# [WHAT THE TASK ASKS]
Write out the data once more, exactly as it reads.

# [MATERIAL TO PROCESS]
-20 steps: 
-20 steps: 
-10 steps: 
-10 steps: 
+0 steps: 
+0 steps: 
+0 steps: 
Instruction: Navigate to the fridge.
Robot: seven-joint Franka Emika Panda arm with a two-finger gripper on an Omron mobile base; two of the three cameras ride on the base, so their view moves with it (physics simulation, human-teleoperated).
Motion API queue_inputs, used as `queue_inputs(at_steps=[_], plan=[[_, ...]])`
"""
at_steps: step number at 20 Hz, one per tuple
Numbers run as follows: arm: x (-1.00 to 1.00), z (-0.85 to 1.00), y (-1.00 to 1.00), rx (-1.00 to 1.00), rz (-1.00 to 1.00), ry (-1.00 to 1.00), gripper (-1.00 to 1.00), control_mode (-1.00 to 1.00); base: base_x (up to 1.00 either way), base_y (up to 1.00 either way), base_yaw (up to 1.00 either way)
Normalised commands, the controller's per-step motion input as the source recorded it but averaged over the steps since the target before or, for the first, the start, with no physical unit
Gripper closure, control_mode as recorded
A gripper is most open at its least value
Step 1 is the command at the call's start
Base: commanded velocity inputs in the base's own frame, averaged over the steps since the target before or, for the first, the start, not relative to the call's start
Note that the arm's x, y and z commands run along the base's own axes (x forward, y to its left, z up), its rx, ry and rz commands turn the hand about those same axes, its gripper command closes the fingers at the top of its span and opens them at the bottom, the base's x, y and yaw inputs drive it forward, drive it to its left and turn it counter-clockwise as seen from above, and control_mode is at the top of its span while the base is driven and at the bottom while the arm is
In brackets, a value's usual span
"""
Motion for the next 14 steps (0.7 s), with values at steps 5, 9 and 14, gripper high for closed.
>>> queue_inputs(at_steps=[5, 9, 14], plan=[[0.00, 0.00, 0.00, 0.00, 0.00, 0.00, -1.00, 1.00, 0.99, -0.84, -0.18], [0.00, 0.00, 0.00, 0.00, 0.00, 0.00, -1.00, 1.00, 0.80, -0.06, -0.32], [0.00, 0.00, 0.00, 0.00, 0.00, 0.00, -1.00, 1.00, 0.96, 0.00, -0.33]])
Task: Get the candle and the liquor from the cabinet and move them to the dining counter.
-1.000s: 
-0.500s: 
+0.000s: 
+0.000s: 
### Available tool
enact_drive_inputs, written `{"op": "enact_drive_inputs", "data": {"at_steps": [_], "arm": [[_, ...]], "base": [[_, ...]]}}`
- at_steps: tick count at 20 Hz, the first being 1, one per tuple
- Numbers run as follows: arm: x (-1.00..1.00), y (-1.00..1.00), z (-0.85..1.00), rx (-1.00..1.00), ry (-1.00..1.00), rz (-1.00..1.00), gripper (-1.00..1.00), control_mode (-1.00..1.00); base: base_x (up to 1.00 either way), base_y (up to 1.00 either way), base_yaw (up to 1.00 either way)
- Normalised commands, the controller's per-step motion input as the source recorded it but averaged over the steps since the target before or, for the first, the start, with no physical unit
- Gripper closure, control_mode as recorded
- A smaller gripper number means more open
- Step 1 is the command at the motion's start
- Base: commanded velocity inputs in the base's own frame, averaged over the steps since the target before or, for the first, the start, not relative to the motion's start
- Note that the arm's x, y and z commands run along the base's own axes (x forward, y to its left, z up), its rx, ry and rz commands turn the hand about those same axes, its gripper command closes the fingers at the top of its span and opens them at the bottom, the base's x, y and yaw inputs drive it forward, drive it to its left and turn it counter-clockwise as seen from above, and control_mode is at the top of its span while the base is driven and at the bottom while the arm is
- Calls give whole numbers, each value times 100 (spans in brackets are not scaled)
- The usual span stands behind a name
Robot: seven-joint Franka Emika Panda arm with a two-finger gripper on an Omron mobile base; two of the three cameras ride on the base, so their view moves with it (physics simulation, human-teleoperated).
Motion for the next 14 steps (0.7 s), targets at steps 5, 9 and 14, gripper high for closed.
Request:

# [WRITTEN REPLY]
-20 steps: 
-20 steps: 
-10 steps: 
-10 steps: 
+0 steps: 
+0 steps: 
+0 steps: 
Instruction: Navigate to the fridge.
Robot: seven-joint Franka Emika Panda arm with a two-finger gripper on an Omron mobile base; two of the three cameras ride on the base, so their view moves with it (physics simulation, human-teleoperated).
Motion API queue_inputs, used as `queue_inputs(at_steps=[_], plan=[[_, ...]])`
"""
at_steps: step number at 20 Hz, one per tuple
Numbers run as follows: arm: x (-1.00 to 1.00), z (-0.85 to 1.00), y (-1.00 to 1.00), rx (-1.00 to 1.00), rz (-1.00 to 1.00), ry (-1.00 to 1.00), gripper (-1.00 to 1.00), control_mode (-1.00 to 1.00); base: base_x (up to 1.00 either way), base_y (up to 1.00 either way), base_yaw (up to 1.00 either way)
Normalised commands, the controller's per-step motion input as the source recorded it but averaged over the steps since the target before or, for the first, the start, with no physical unit
Gripper closure, control_mode as recorded
A gripper is most open at its least value
Step 1 is the command at the call's start
Base: commanded velocity inputs in the base's own frame, averaged over the steps since the target before or, for the first, the start, not relative to the call's start
Note that the arm's x, y and z commands run along the base's own axes (x forward, y to its left, z up), its rx, ry and rz commands turn the hand about those same axes, its gripper command closes the fingers at the top of its span and opens them at the bottom, the base's x, y and yaw inputs drive it forward, drive it to its left and turn it counter-clockwise as seen from above, and control_mode is at the top of its span while the base is driven and at the bottom while the arm is
In brackets, a value's usual span
"""
Motion for the next 14 steps (0.7 s), with values at steps 5, 9 and 14, gripper high for closed.
>>> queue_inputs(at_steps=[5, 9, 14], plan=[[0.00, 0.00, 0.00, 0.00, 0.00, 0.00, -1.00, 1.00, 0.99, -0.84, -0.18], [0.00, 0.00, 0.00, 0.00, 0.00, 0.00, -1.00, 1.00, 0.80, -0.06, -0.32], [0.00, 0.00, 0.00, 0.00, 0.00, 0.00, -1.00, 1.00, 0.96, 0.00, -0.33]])
Task: Get the candle and the liquor from the cabinet and move them to the dining counter.
-1.000s: 
-0.500s: 
+0.000s: 
+0.000s: 
### Available tool
enact_drive_inputs, written `{"op": "enact_drive_inputs", "data": {"at_steps": [_], "arm": [[_, ...]], "base": [[_, ...]]}}`
- at_steps: tick count at 20 Hz, the first being 1, one per tuple
- Numbers run as follows: arm: x (-1.00..1.00), y (-1.00..1.00), z (-0.85..1.00), rx (-1.00..1.00), ry (-1.00..1.00), rz (-1.00..1.00), gripper (-1.00..1.00), control_mode (-1.00..1.00); base: base_x (up to 1.00 either way), base_y (up to 1.00 either way), base_yaw (up to 1.00 either way)
- Normalised commands, the controller's per-step motion input as the source recorded it but averaged over the steps since the target before or, for the first, the start, with no physical unit
- Gripper closure, control_mode as recorded
- A smaller gripper number means more open
- Step 1 is the command at the motion's start
- Base: commanded velocity inputs in the base's own frame, averaged over the steps since the target before or, for the first, the start, not relative to the motion's start
- Note that the arm's x, y and z commands run along the base's own axes (x forward, y to its left, z up), its rx, ry and rz commands turn the hand about those same axes, its gripper command closes the fingers at the top of its span and opens them at the bottom, the base's x, y and yaw inputs drive it forward, drive it to its left and turn it counter-clockwise as seen from above, and control_mode is at the top of its span while the base is driven and at the bottom while the arm is
- Calls give whole numbers, each value times 100 (spans in brackets are not scaled)
- The usual span stands behind a name
Robot: seven-joint Franka Emika Panda arm with a two-finger gripper on an Omron mobile base; two of the three cameras ride on the base, so their view moves with it (physics simulation, human-teleoperated).
Motion for the next 14 steps (0.7 s), targets at steps 5, 9 and 14, gripper high for closed.
Request:

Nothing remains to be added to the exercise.